Scarlatoiu noted a rise in defections by North Korean diplomats of late. Prior to Jo, the most senior official to defect to the South was Hwang Jang-yop, a secretary in the Korean Workers’ Party who escaped through the South Korean Embassy in Beijing in 1997.
The most recent senior official to defect was Thae Yong-ho, who was a minister at the North Korean embassy in London but defected with his family in 2016. Thae is now a lawmaker in South Korea’s National Assembly.
Scarlatoiu said Jo’s defection would reinforce the impression that North Korean elites have lost faith in the country’s leadership, especially those who work overseas.
“It further complicates the Kim regime’s clearance process for those sent overseas,” he said.
"Assemblyman Thae Yong-ho and Jo Song-gil come from very high songbun [status] and were trusted as loyal officials. And yet, they defected," he said,
Maxwell, meanwhile, said North Korea was likely aware of Jo’s defection.

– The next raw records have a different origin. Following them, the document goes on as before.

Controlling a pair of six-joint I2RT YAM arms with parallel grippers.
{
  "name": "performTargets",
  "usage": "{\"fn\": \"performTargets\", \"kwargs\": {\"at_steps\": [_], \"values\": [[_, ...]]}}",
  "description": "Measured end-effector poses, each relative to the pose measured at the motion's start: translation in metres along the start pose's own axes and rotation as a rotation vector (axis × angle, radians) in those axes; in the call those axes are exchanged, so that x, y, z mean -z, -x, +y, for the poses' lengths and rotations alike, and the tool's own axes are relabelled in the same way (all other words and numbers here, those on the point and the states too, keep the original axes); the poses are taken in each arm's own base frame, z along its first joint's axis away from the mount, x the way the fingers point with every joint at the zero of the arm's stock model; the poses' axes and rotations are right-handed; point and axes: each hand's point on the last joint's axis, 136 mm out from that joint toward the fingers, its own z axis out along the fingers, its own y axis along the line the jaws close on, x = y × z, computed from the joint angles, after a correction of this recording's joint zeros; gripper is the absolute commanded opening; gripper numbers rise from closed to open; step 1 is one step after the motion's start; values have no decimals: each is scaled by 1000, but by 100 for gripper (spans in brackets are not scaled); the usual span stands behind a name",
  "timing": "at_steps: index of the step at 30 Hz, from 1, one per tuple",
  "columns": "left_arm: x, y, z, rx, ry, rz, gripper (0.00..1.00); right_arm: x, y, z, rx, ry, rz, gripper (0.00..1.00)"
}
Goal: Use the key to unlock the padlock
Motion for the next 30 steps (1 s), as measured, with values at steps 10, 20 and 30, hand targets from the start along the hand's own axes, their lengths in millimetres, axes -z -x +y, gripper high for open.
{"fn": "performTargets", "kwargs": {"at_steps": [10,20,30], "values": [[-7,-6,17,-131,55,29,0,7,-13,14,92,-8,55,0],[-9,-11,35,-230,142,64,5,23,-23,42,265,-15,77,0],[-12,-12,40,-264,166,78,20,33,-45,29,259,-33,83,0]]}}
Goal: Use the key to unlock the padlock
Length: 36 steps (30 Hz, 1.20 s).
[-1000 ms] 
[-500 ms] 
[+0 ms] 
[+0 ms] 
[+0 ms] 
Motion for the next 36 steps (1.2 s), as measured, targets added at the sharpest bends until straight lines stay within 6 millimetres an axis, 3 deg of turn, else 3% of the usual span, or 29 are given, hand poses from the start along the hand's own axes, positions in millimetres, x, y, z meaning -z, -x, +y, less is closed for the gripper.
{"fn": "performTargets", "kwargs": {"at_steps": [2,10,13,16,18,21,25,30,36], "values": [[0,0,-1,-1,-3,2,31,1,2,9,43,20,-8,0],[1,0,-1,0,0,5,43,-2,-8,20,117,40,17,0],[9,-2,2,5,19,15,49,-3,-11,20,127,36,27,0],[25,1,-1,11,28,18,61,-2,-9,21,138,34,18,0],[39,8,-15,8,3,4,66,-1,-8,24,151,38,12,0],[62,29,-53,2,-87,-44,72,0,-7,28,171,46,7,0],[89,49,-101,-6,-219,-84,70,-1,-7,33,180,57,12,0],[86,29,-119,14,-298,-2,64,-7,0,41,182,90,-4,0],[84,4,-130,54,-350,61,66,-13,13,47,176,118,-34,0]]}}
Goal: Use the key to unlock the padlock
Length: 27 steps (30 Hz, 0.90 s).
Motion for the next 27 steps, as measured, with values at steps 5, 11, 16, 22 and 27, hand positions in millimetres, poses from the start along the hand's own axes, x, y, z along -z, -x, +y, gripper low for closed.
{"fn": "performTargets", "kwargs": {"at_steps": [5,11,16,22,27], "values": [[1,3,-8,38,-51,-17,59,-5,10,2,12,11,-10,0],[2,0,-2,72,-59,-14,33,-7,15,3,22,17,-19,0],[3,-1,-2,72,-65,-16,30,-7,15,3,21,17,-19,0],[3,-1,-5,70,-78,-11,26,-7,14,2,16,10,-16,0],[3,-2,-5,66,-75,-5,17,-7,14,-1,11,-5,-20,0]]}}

“It does somewhat undermine the regime, but its Propaganda and Agitation Department can and will spin this to make it appear to be South Korea's fault,” he said.
“Surely North Korea will try to exploit this and use it against South Korea,” said Maxwell.
North Korea spent much of June staging angry public venting rallies at defectors, denouncing them as traitors after small groups of them launched balloons across the inter-Korean border carrying leaflets denouncing leader Kim Jong Un.
Kim’s sister Kim Yo Jong called the leaflet-launchers “human scum” and “mongrel dogs,” while Pyongyang also denounced Seoul for failing to stop the launches.
Yong-Chool Ha of the University of Washington said the North “will make a fuss out of it and be sure to issue accusatory statements against South Korea.”
“But the issue will not cause much of a problem because it happened some time ago, and there is nothing much to be gained out of it for the North,” Prof. Ha added.
Neither South Korea’s unification or foreign affairs ministries could confirm Jo’s defection and neither of the assemblymen explained how they learned of it.
Seoul’s National Intelligence Service (NIS), meanwhile said on Wednesday it “will not confirm” Jo’s defection as described in media reports or Assemblyman Ha’s Facebook post.
More than 33,000 North Koreans have escaped and settled in South Korea since 1998 according to statistics from the South Korean Ministry of Unification, including more than 12,000 between 2011 and 2019.
Reported by Jeongeun Ji for RFA’s Korean Service.